Sobre os atuais avanços tecnológicos no campo da computação e no desenvolvimento de pesquisas com células tronco, tanto Ivone quanto Wil concordam e afirmam que se trata de avanços importantes, mas que, para eles, traduzem-se em sonhos muito distantes. "Às vezes, é melhor não sonhar muito", lamenta o pai.

Eles costumam pesquisar sobre todos os assuntos relacionados à patologia do filho. "A primeira dificuldade é que os centros onde são desenvolvidas a maioria das pesquisas são distantes", constata Wil. "Quando não estão em outros países, estão no eixo Rio-São Paulo. Sem falar que nunca conseguimos sequer entrar em qualquer tipo de lista de espera para participar de qualquer pesquisa. Pior ainda: não sabemos ao menos como são selecionadas tais pessoas".

No momento em que o ônibus escolar que leva o pequeno Lino e seus colegas dobra a esquina e deixa o bairro, cabe-me perguntar: o que será que há de tão interessante na escola que provoca em Lino tamanha vontade de estar lá?

A escola fica a cerca de 3 quilômetros da casa de Lino. No mesmo prédio, funciona uma escola municipal regular. Neste local, já funcionou o campus da Escola Politécnica da Universidade de São Paulo. A escola da Apae (Associação de Pais e Amigos dos Especiais) de Cubatão é mantida em parceria, através de convênio, com a prefeitura e conta com o apoio de pais e voluntários. Minha recepção ficou por conta de um voluntário bastante entusiasmado.

Seu nome é Manoel Alves, mas é popularmente conhecido como Manaus, apelido que leva desde os tempos em que atuava no futebol de várzea da cidade. Manaus conta que, depois da aposentadoria, precisou encontrar uma atividade que lhe trouxesse algum objetivo. "Aqui na associação, sinto-me útil. A nossa briga é diária em busca de parceiros, verbas e condições para melhorar e ampliar o atendimento às crianças. Quando começamos, não tínhamos sequer um imóvel onde a escola pudesse funcionar".

A escola tem seu foco no apoio à inclusão, através de um trabalho multidisciplinar que mobiliza pais, profissionais e voluntários a fim de promover educação em vários aspectos. O objetivo é desenvolver e explorar ao máximo o potencial de aprendizagem e as habilidades de cada criança.

É possível rapidamente notar que não existem muitas semelhanças com as escolas tradicionais. A começar pelo piso, marcado com ondulações no solo, passando pelos acessos facilitados para cadeirantes e principalmente pela decoração das paredes, cheias de ornamentos e cores.

De acordo com Manaus, tudo foi feito assim porque existem estudos que apontam no sentido de que o uso correto e adequado de cores e desenhos é capaz de provocar importantes estímulos em seres humanos.

Nas salas de aula, nada de carteiras e lousas.
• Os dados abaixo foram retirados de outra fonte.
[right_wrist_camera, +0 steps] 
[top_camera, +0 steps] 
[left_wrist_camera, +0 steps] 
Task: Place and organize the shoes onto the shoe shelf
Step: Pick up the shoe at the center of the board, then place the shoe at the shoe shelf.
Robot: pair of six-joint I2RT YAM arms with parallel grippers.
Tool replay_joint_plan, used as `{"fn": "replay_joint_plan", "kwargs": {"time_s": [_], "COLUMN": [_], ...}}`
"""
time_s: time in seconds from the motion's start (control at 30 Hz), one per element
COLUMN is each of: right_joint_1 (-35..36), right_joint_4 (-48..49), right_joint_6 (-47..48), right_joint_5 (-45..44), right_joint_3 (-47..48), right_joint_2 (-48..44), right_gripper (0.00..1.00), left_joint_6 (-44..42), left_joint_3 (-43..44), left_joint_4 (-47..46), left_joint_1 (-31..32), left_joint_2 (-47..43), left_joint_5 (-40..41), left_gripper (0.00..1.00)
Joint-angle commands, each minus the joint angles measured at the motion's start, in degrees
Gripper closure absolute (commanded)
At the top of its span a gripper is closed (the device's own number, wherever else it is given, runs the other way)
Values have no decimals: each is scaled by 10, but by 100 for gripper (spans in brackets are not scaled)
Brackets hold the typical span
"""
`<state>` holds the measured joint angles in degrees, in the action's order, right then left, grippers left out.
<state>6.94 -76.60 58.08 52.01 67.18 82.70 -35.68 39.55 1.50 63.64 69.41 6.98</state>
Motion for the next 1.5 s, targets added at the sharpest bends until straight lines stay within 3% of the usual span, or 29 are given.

São encontrados bolas, brinquedos Lego, barras de apoio, aparelhos de som e de TV e muitos outros tipos de brinquedos, inclusive adaptados. Há também a professora, é claro, mas não apenas uma, mas quantas sejam necessárias para atender a cada uma das crianças.
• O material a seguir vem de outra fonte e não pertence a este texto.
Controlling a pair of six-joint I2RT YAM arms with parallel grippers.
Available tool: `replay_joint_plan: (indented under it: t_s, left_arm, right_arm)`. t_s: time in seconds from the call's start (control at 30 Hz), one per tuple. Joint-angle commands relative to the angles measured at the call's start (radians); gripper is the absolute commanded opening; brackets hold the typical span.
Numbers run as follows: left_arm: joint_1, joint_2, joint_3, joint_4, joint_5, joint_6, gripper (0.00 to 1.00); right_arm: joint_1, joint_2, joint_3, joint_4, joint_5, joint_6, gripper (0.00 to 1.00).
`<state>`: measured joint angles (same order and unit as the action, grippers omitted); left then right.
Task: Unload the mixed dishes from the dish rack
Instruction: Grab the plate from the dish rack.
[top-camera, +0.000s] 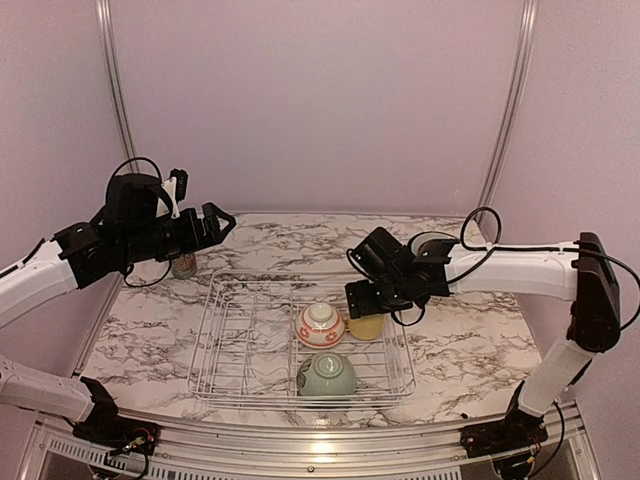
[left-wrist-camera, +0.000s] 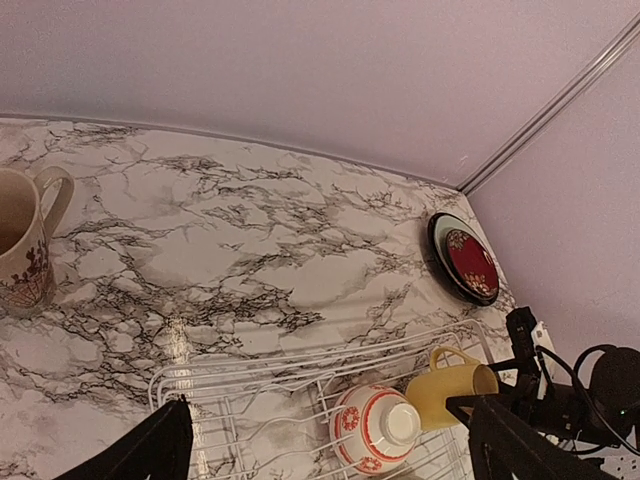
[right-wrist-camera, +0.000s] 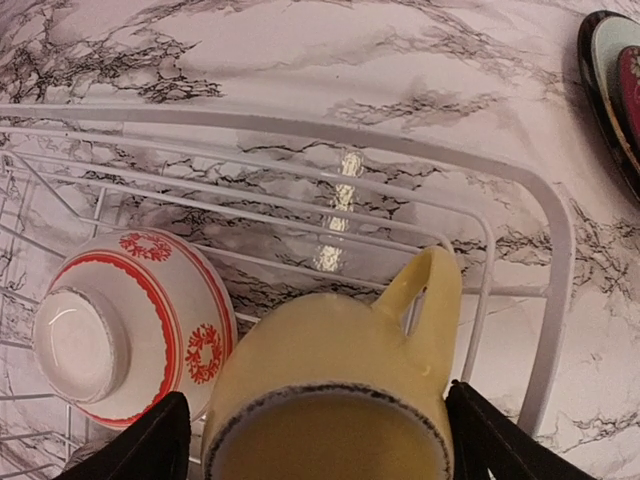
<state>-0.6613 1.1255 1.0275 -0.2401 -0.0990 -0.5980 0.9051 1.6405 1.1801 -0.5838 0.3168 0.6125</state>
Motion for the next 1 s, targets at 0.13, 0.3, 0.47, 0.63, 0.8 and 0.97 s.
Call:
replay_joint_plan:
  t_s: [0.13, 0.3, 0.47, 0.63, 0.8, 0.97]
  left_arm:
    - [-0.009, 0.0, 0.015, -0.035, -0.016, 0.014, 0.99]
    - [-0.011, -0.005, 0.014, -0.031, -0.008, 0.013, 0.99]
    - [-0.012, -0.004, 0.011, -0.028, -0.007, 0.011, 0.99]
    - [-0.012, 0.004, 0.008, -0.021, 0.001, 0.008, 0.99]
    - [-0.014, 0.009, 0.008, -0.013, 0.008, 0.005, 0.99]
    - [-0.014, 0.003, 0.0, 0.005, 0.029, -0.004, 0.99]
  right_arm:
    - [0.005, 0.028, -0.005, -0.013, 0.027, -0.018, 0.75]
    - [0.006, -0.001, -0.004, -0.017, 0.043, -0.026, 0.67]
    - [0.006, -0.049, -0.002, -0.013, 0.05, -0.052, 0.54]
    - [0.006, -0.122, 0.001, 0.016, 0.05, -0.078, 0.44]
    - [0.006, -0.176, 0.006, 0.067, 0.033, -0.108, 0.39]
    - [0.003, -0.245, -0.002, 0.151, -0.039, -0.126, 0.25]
O ambiente é cuidadosamente planejado para ser o mais agradável possível. Entre as atividades de estímulo, existe uma especial: "O contato humano é priorizado em todos os eventos. Há, inclusive, dependendo da especialidade de cada criança, o incentivo ao contato entre os alunos", explica Manaus.

Após algumas horas dentro da escola, foi possível ao menos imaginar o porquê de o pequeno Lino sentir tanta vontade de estar no local. Manaus tem uma explicação. Para ele, o amor está em cada canto da escola.